United States District Court, E.D. Tennessee, Knoxville

September 18, 2019

FRANCES M. VALLE, Plaintiff,
v.
ANDREW M. SAUL, [1]Acting Commissioner of Social Security, Defendant.

          MEMORANDUM OPINION

          DEBRA C. POPLIN, UNITED STATES MAGISTRATE JUDGE

         This case is before the undersigned pursuant to 28 U.S.C. § 636(b), Rule 73 of the Federal Rules of Civil Procedure, and the consent of the parties [Doc. 21]. Now before the Court are Plaintiff’s Motion for Summary Judgment and Memorandum in Support [Docs. 22 & 23] and Defendant’s Motion for Summary Judgment and Memorandum in Support [Docs. 24 & 25]. Frances Mary Valle (“Plaintiff”) seeks judicial review of the decision of the Administrative Law Judge (“the ALJ”), the final decision of Defendant Andrew M. Saul (“the Commissioner”). For the reasons that follow, the Court will DENY Plaintiff’s motion and GRANT the Commissioner’s motion.
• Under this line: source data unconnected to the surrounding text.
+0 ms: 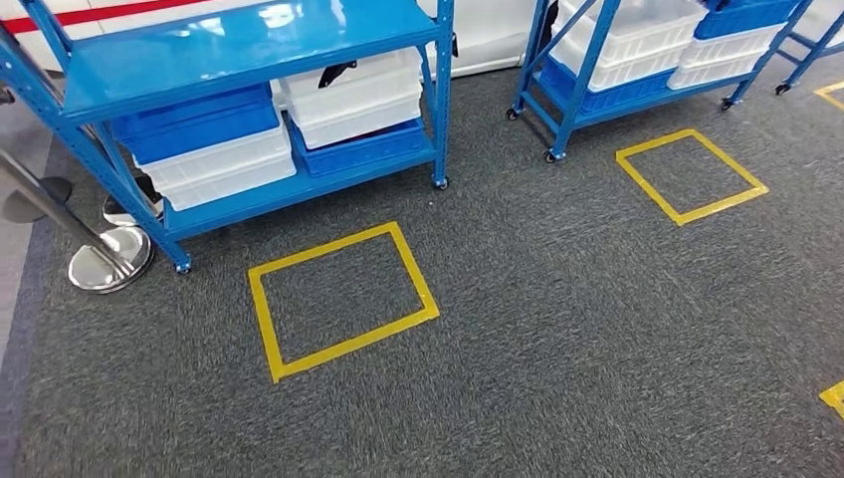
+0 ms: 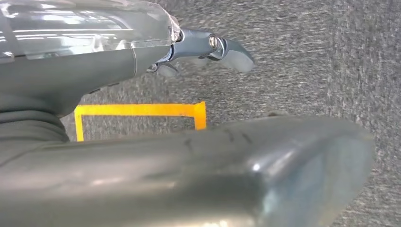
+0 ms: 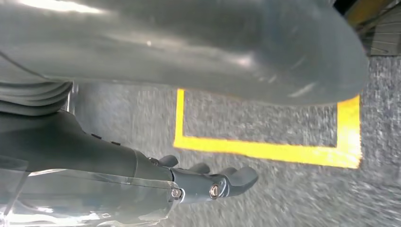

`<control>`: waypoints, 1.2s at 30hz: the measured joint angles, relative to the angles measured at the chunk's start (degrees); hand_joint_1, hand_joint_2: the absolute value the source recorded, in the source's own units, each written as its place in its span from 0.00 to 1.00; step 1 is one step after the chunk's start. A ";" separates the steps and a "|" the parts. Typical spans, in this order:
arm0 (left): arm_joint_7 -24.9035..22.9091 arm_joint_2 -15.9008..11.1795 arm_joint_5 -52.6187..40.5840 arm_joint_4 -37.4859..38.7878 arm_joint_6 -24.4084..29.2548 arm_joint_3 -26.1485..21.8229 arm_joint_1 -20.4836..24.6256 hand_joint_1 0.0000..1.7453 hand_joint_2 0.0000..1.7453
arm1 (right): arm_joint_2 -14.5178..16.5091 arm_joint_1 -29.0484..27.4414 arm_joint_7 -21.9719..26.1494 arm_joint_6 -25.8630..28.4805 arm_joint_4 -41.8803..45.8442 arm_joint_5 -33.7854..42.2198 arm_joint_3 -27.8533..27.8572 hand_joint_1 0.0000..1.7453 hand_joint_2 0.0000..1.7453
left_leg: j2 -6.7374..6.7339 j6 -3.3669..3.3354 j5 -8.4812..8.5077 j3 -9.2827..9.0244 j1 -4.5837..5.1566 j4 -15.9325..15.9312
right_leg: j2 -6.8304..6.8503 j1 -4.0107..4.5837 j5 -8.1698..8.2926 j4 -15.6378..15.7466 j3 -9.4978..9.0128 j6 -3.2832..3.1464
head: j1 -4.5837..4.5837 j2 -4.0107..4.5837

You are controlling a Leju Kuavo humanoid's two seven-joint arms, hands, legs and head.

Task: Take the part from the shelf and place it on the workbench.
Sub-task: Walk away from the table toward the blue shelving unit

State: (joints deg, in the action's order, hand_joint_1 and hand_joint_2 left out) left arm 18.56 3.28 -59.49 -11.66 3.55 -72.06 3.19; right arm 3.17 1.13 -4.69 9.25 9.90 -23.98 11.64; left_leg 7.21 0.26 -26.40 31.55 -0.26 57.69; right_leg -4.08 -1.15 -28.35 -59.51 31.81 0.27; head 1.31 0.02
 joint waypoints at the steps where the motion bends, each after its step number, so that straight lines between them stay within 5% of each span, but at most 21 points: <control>1: 0.02 -0.02 -0.01 -0.01 0.02 0.00 -0.09 0.00 0.00 | 0.02 0.15 0.01 -0.01 0.00 -0.01 0.00 0.00 0.00 | 0.49 0.36 0.07 0.18 -0.10 -0.09 | 0.73 -0.01 0.09 0.07 -0.01 -0.36 | 0.01 0.00; 2: 0.02 -0.01 -0.01 0.01 0.03 0.00 -0.20 0.00 0.00 | 0.05 0.28 0.01 -0.01 0.01 -0.02 0.00 0.00 0.00 | 0.10 0.68 -0.05 0.32 -0.18 0.07 | 1.40 0.00 0.16 0.24 -0.11 -0.75 | 0.01 0.00; 4: 0.02 0.04 -0.01 0.04 0.04 0.00 -0.23 0.00 0.00 | 0.10 0.24 0.01 -0.01 0.01 -0.07 0.01 0.00 0.00 | -3.04 1.30 -1.89 1.71 -0.17 2.93 | 2.96 -0.04 0.22 0.61 -0.30 -1.58 | 0.04 0.00; 6: 0.06 0.08 0.02 0.05 0.02 0.00 0.00 0.00 0.00 | 0.09 -0.06 0.01 0.00 -0.01 -0.11 0.01 0.00 0.00 | -6.26 1.80 -5.72 5.29 -0.23 10.29 | 4.67 0.19 0.06 0.69 -0.33 -2.08 | 0.08 0.00; 8: 0.13 0.08 0.10 0.05 -0.13 0.00 0.07 0.00 0.00 | 0.06 -0.21 -0.02 0.02 -0.02 -0.19 0.01 0.00 0.00 | -6.84 2.09 -7.97 8.53 -0.39 16.85 | 6.42 0.44 -0.11 0.66 -0.36 -2.25 | 0.08 0.00; 9: 0.15 0.09 0.15 0.05 -0.25 0.00 -0.03 0.00 0.00 | 0.05 -0.17 -0.03 0.04 -0.02 -0.31 0.01 0.00 0.00 | -6.93 2.08 -7.40 8.64 -0.41 17.11 | 7.22 0.53 -0.21 0.66 -0.46 -2.26 | 0.08 0.00; 12: 0.29 0.03 0.27 0.05 -0.48 0.00 -0.14 0.00 0.00 | 0.09 -0.05 -0.05 0.16 -0.02 -0.72 0.01 0.00 0.00 | -8.98 1.14 -2.04 3.06 -0.03 6.46 | 9.26 0.79 -0.77 0.66 -1.13 -1.95 | 0.08 0.00; 14: 0.57 -0.02 0.34 0.05 -0.58 0.00 -0.03 0.00 0.00 | 0.12 0.13 -0.05 0.53 -0.02 -0.40 0.03 0.00 0.00 | -10.55 0.15 -0.96 0.21 0.56 0.73 | 10.18 0.88 -1.27 0.91 -1.62 -1.27 | 0.07 0.00; 17: 0.80 -0.06 0.36 0.05 -0.66 -0.02 -0.44 0.00 0.00 | 0.12 0.62 -0.05 1.10 0.01 0.28 0.08 0.00 0.00 | -9.85 -1.02 -1.24 -0.81 0.57 -0.94 | 10.68 0.68 -0.82 0.22 -2.35 -0.04 | 0.07 -0.01; 19: 0.84 -0.04 0.28 0.05 -0.69 -0.04 -0.57 0.00 0.00 | 0.06 0.59 -0.03 1.10 0.03 0.41 0.12 0.00 0.00 | -9.12 -1.78 -1.02 -1.99 0.29 -1.54 | 8.44 0.39 -1.95 -2.20 -1.66 0.56 | 0.02 -0.01; 21: 0.84 0.03 0.21 0.05 -0.75 -0.03 -0.41 0.00 0.00 | 0.00 0.38 -0.01 1.05 0.03 0.44 0.23 0.00 0.00 | -8.51 -2.19 -1.09 -2.74 0.19 -1.75 | 5.40 0.16 -5.10 -8.06 1.78 0.95 | -0.04 -0.01; 23: 0.79 0.10 0.20 0.05 -0.78 -0.03 -0.28 0.00 0.00 | -0.07 0.19 -0.01 1.04 0.03 0.44 0.42 0.00 0.00 | -7.71 -2.26 -1.55 -3.19 0.17 -1.70 | 4.34 0.07 -7.32 -13.99 6.16 1.28 | -0.05 0.00; 25: 0.70 0.18 0.20 0.06 -0.76 -0.04 -0.37 0.00 0.00 | -0.22 -0.05 0.00 1.05 0.03 0.44 0.59 0.00 0.00 | -6.91 -1.98 -2.34 -4.20 0.05 -1.65 | 4.21 -0.11 -5.98 -13.53 7.56 1.51 | -0.04 0.00; 27: 0.63 0.27 0.20 0.06 -0.74 -0.04 -0.57 0.00 0.00 | -0.36 -0.39 0.00 1.04 0.01 0.44 0.78 0.00 0.00 | -6.31 -1.43 -3.46 -5.62 -0.14 -1.59 | 4.21 -0.33 -0.81 -6.63 5.79 1.55 | -0.05 0.00; 29: 0.61 0.33 0.20 0.06 -0.69 -0.05 -0.66 0.00 0.00 | -0.43 -0.50 0.00 1.04 -0.09 0.44 0.94 0.00 0.00 | -5.99 -0.66 -4.65 -6.68 -0.13 -1.51 | 4.30 -0.15 2.86 -1.48 4.31 0.95 | -0.04 0.00; 32: 0.59 0.32 0.20 0.06 -0.60 -0.05 -0.41 0.00 0.00 | -0.43 -0.23 0.04 1.01 -0.14 0.44 1.00 0.00 0.00 | -6.01 0.51 -4.85 -7.16 -0.01 -0.44 | 4.29 0.01 2.82 -0.52 3.47 -0.59 | -0.01 -0.01; 34: 0.59 0.42 0.19 0.07 -0.58 -0.04 -0.21 0.00 0.00 | -0.41 -0.21 0.04 1.00 -0.13 0.45 1.02 0.00 0.00 | -6.25 1.01 -3.69 -4.74 -0.08 4.41 | 4.45 -0.15 2.17 -0.06 2.24 -1.40 | -0.01 -0.01; 36: 0.59 0.54 0.19 0.08 -0.57 -0.04 -0.11 0.00 0.00 | -0.41 -0.25 0.04 1.01 -0.13 0.46 1.03 0.00 0.00 | -6.63 1.43 -4.62 0.27 -0.22 12.01 | 4.60 -0.17 1.25 0.26 0.95 -1.91 | 0.01 0.00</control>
State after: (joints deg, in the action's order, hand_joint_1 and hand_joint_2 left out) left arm 19.15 3.82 -59.31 -11.58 2.98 -72.11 3.08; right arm 2.76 0.88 -4.66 10.25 9.77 -23.52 12.67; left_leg 0.58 1.70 -31.02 31.82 -0.48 69.70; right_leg 0.52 -1.32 -27.10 -59.25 32.75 -1.64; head 1.32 0.02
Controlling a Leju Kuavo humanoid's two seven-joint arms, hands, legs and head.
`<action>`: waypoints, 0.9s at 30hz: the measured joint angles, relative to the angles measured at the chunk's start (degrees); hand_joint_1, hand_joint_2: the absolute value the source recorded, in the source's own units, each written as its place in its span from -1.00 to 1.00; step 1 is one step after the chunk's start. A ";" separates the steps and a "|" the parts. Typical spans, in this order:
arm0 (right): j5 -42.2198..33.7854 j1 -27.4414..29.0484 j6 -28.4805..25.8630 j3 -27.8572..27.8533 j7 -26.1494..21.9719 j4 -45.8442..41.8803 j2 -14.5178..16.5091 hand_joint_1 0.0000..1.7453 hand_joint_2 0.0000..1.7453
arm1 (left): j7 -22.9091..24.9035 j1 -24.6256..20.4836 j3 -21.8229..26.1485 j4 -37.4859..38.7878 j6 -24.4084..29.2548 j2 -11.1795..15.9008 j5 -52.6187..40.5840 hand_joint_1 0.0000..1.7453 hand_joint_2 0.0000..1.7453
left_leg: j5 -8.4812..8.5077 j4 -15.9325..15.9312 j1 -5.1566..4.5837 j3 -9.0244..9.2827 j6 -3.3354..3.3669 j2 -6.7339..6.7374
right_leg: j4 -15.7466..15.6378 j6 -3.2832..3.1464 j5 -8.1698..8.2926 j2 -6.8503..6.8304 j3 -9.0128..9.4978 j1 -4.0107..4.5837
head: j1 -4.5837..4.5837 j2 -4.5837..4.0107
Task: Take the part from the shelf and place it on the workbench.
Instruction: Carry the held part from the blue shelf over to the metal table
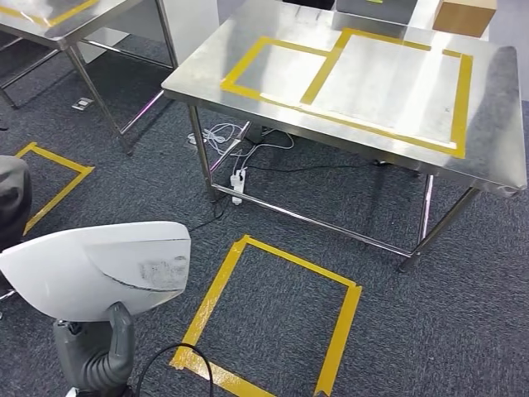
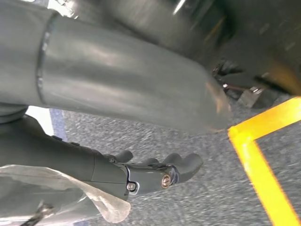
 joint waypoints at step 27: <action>-0.18 0.04 0.28 -0.03 0.14 0.01 -0.07 -1.00 -1.00 | 0.16 -0.15 0.15 -0.01 -0.19 0.09 0.17 1.00 1.00 | -1.56 0.26 0.37 1.55 0.76 -0.13 | 6.09 0.82 -0.08 -0.08 -4.41 -0.25 | 0.29 0.00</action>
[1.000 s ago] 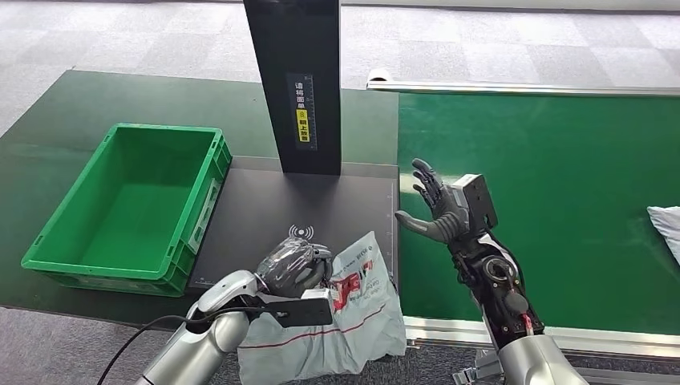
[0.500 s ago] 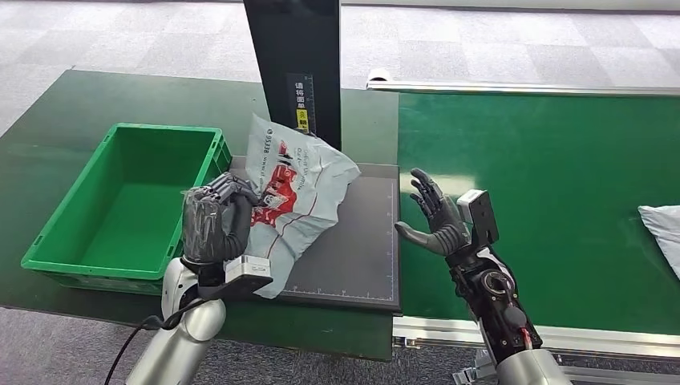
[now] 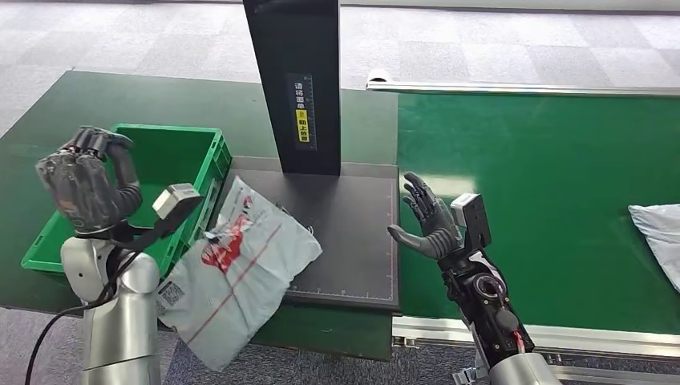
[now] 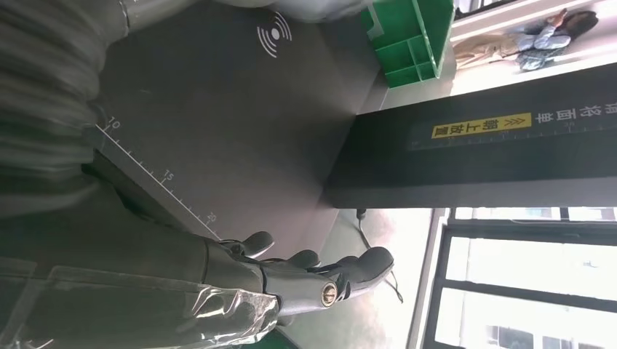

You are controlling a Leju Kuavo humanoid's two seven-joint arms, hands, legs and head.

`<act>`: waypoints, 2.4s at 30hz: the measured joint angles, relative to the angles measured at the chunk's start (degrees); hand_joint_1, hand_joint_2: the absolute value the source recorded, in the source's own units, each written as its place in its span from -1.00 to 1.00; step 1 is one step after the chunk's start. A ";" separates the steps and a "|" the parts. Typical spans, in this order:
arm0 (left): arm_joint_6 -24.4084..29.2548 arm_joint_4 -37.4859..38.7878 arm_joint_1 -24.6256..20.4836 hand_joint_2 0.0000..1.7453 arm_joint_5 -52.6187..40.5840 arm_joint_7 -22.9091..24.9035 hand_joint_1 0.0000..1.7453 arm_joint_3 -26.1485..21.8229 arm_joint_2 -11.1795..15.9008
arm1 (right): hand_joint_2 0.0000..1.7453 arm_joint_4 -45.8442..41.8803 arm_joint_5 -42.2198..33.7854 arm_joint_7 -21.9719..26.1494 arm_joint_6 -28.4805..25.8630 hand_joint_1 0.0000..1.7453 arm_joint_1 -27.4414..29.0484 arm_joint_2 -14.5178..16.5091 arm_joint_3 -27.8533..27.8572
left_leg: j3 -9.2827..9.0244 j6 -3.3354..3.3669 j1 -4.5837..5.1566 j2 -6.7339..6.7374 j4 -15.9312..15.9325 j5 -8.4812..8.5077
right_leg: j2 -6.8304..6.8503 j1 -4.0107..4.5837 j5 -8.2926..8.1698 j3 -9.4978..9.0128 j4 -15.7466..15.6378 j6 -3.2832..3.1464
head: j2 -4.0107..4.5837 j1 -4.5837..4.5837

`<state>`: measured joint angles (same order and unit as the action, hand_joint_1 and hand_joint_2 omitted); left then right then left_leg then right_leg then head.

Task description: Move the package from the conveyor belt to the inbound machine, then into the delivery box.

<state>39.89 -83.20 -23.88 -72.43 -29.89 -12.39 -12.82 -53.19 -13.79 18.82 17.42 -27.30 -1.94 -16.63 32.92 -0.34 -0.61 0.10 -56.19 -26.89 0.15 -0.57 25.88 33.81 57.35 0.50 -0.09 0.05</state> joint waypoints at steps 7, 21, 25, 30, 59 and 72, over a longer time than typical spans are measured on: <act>-0.07 7.82 -7.89 1.00 -7.06 12.18 1.00 -7.23 3.63 | 1.00 -0.79 0.06 -0.41 -0.36 -1.00 0.95 0.47 -0.32 | 0.01 0.00 0.00 0.00 0.00 0.00 | 0.00 0.00 0.00 0.01 0.00 0.00 | 0.00 0.02; -64.58 14.73 -6.13 1.00 76.84 -8.50 -1.00 -0.89 9.09 | 1.00 0.19 0.24 0.90 3.09 -1.00 0.59 -0.10 -0.50 | 0.05 -0.04 0.02 0.14 -0.02 -0.09 | -0.15 -0.02 0.02 0.10 -0.03 0.03 | 0.00 0.02; -56.63 6.90 -3.57 1.00 89.88 -6.04 -1.00 -0.80 7.80 | 1.00 -0.75 0.02 0.46 2.65 -1.00 1.68 -0.72 -0.39 | 0.06 -0.03 0.01 0.13 0.00 -0.12 | -0.14 -0.01 0.05 0.09 -0.04 0.04 | 0.00 0.02; -56.74 -0.09 0.08 1.00 87.84 -7.19 -1.00 0.32 8.12 | 1.00 -1.12 -0.18 0.47 2.68 -1.00 2.06 -1.59 -0.29 | 0.02 -0.03 0.01 0.16 0.01 -0.10 | -0.15 -0.01 0.04 0.05 -0.03 0.03 | 0.00 0.03; -53.62 32.81 -5.83 1.00 26.22 3.86 0.89 21.66 19.32 | 1.00 -0.54 1.30 -2.66 3.73 -1.00 -1.14 -0.88 1.66 | -0.02 -0.05 0.00 0.15 0.01 -0.03 | -0.17 0.00 0.00 0.02 0.00 -0.01 | 0.00 0.03; -54.52 23.96 -3.07 1.00 30.92 1.37 1.00 23.21 19.25 | 1.00 -0.54 0.39 -2.81 3.55 -1.00 -1.13 -0.93 2.05 | 0.00 -0.05 0.01 0.15 0.00 -0.05 | -0.17 -0.01 0.00 0.06 0.00 0.00 | 0.00 0.02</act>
<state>-14.62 -59.25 -26.95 -41.51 -28.52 10.82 6.43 -53.73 -13.40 16.01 20.97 -28.43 -2.87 -14.58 32.92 -0.39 -0.60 0.24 -56.19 -26.94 -0.02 -0.58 25.89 33.87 57.35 0.50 -0.09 0.07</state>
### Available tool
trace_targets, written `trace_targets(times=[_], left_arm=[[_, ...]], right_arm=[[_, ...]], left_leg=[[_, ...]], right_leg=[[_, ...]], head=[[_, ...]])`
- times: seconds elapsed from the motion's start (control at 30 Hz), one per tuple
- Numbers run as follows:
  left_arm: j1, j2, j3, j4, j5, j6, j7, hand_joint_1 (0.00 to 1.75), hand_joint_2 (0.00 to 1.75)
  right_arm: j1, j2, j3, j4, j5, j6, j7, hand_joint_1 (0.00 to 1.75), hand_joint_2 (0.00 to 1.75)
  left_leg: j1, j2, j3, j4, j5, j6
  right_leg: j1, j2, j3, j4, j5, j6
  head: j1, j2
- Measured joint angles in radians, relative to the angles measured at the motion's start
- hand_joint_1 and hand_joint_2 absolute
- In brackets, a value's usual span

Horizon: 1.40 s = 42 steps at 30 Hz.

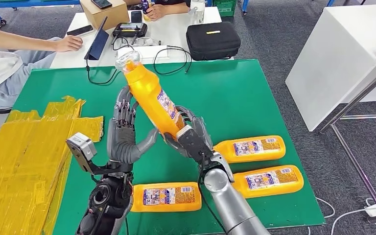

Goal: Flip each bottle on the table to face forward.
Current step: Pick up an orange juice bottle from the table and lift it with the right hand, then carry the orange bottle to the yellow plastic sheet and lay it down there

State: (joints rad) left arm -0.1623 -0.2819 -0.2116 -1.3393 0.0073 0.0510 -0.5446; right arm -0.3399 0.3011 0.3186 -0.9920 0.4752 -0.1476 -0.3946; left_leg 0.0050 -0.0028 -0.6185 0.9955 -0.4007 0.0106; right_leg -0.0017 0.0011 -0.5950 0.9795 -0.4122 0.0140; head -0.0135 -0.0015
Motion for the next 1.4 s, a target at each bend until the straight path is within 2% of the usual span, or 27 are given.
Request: trace_targets(times=[0.4,0.7,0.83,1.4], left_arm=[[-0.003,0.000,0.033,0.014,0.009,-0.008,0.018,0.00,1.75],[-0.006,0.000,0.044,0.035,0.017,-0.008,0.016,0.00,1.75],[-0.009,0.000,0.050,0.044,0.019,-0.008,0.016,1.75,1.75],[-0.032,0.000,0.067,0.073,0.040,0.014,0.008,1.75,1.75]], right_arm=[[0.048,0.006,0.113,-0.021,0.035,-0.011,-0.017,1.75,1.75],[0.051,0.006,0.137,-0.021,0.042,-0.030,-0.017,1.75,1.75],[0.053,0.005,0.144,-0.021,0.043,-0.037,-0.014,1.75,1.75],[0.054,0.002,0.154,-0.022,0.024,-0.066,-0.011,1.75,1.75]], left_leg=[[0.000,0.000,0.000,0.000,0.000,0.000],[0.000,0.000,0.000,0.000,0.000,0.000],[0.000,0.000,0.000,0.000,0.000,0.000],[0.000,0.000,0.000,0.000,0.000,0.000]], right_leg=[[0.000,0.000,-0.001,0.000,0.000,0.000],[0.000,0.000,0.000,0.000,0.000,0.000],[0.000,0.000,-0.001,0.000,0.000,0.000],[0.000,0.000,0.000,0.000,0.000,0.000]], head=[[0.000,0.000],[0.000,0.000],[0.000,0.000],[0.000,0.000]])
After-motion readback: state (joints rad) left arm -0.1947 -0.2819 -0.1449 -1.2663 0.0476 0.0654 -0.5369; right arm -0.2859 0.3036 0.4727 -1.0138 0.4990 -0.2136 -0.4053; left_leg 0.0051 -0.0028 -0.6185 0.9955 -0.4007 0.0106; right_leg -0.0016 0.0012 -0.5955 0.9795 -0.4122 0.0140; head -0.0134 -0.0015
         I. PROCEDURAL HISTORY

         On September 27, 2012, Plaintiff filed an application for disability insurance benefits pursuant to Title II of the Social Security Act, 42 U.S.C. § 401 et seq., alleging disability beginning on July 1, 2011. [Tr. 163–66]. After her application was denied initially and upon reconsideration, Plaintiff requested a hearing before an ALJ. [Tr. 112–13]. A hearing was held on January 16, 2014 before ALJ John Dowling. [Tr. 59–90]. On February 10, 2014, ALJ Dowling found that Plaintiff was not disabled. [Tr. 42–53]. The Appeals Council denied Plaintiff’s request for review on February 2, 2015. [Tr. 1–6].

         After exhausting her administrative remedies, Plaintiff filed a Complaint with this Court on August 28, 2015, seeking judicial review of the Commissioner’s final decision under Section 405(g) of the Social Security Act. See [Doc. 1] in Valle v. Comm’r of Soc. Sec. Admin., No. 3:15-cv-388-PLR-HBG; see also [Tr. 913–18]. On August 30, 2016, the Court accepted Magistrate Judge Guyton’s report and recommendation, and remanded Plaintiff’s case with instructions to further consider the opinion of her treating rheumatologist, Nguyet-Anh (Theresa) Tran, M.D., and for a new evaluation of Plaintiff’s RFC. See Valle v. Colvin, No. 3:15-CV-388-PLR-HBG, 2016 WL 4534875, at *4–5 (E.D. Tenn. July 27, 2016), report and recommendation adopted by, 2016 WL 4536877 (E.D. Tenn. Aug. 30, 2016).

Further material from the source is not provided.